Quatre-quarts or secrets of French cake
I remember my first meeting with a French cake. It came with the meeting of my dear French friends, who, when inviting me to our kids' play dates or dinner would always say that they would make the cake. For a Latvian girl, cake means layers of cream and sponge, so I was disappointed that the cake never arrived. Whether I was leaving first or last, it never arrived. Until one day, after months of meetings, I gritted my teeth and asked why they never served the cake they promised. And the truth was revealed at that exact moment – and it was disappointing: the cake they were referring to was a classic pound cake. Instead of saying quatre-quarts, which is the real name, they just say cake. Lesson learned.

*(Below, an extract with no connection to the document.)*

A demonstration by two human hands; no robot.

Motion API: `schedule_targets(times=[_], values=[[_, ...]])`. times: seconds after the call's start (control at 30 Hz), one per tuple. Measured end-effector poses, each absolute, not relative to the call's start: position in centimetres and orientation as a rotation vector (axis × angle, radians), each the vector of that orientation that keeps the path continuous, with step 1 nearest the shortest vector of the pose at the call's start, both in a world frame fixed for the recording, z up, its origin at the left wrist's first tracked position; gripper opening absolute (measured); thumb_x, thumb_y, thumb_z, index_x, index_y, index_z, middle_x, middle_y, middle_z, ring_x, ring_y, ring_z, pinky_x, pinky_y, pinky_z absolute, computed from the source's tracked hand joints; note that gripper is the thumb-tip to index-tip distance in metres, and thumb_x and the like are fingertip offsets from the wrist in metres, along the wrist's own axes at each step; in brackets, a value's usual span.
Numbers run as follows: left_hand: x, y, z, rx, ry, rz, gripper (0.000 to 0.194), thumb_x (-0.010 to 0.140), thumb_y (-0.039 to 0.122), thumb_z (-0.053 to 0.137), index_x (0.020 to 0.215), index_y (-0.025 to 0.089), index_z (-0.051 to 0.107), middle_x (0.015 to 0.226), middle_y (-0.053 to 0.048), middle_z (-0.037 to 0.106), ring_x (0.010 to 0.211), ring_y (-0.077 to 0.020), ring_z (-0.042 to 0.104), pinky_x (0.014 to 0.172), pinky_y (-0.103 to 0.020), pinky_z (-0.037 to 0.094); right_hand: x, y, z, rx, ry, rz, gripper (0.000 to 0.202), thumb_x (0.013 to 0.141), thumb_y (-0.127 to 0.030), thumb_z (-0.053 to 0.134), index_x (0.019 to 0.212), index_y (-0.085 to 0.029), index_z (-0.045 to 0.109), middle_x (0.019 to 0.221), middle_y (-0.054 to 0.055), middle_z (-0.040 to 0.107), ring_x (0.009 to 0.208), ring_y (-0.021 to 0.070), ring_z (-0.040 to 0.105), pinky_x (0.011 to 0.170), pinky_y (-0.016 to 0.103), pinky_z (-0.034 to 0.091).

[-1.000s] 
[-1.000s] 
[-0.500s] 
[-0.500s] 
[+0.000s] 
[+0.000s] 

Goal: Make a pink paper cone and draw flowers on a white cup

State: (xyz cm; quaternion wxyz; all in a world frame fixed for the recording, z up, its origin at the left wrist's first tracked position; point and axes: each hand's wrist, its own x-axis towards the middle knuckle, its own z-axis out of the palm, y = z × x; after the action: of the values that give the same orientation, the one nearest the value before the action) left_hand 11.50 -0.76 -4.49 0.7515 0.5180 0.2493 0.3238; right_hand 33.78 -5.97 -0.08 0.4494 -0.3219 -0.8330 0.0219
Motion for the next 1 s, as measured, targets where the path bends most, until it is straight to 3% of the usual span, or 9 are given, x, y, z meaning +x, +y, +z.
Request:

So, after 12 years of all that disappointment, I understood that I have to dig deeper and finally understand what is the story behind that extra moist and dense yet light pound cake, I've been eating it in France more than I should. It is not just a pound cake, it is something more.
Let’s go one step back to the beginning of the 18th century when pound cake was introduced and as the name says – there is something to do with pounds. The basic recipe (from Brittany where butter flows instead of water, just like in every quatre-quarts) says you need a pound of each or quarter of each. Simply said, you measure the eggs and then put the same amount of the other ingredients. The airiness of the cake is due to ..... beating the eggs for a long time until they are strong and airy. Only afterward were leaveners, such as soda and baking powder added. Later came the idea to substitute part of the butter with oil. Later, Americans added sour cream instead of all that butter. And then there are flavours like vanilla, lemon, orange, and many more.
But talking about French cake, I always knew there was something more to it. It wasn't just four parts of everything and even if it was, there was some secret,that they did not mention in the books. And there are, not one, but many secrets, for which I'm thankful to pastry chef Julia Balinska (from our local patisserie Bel Etage @beletage).
So basically, to make a real French quatre-quarts cake you have to follow these principles:
The eggs are beaten in a hot water bath, giving the cake a dense, yet airy texture
The butter makes the difference in the taste and is often used is beurre noisette
When the cake is cool, it is slowly lowered into an infused sugar syrup, letting the cake soak up the flavours
And then comes the important part – decorating. Every cake is usually decorated according to its flavour. The closer to a celebration like Christmas or Easter, the more special the decorations.
So when we talk about French cake or quatre quarts, it is not just an ordinary pound cake. It is something special. Something you have to master with practice, passion, and with style.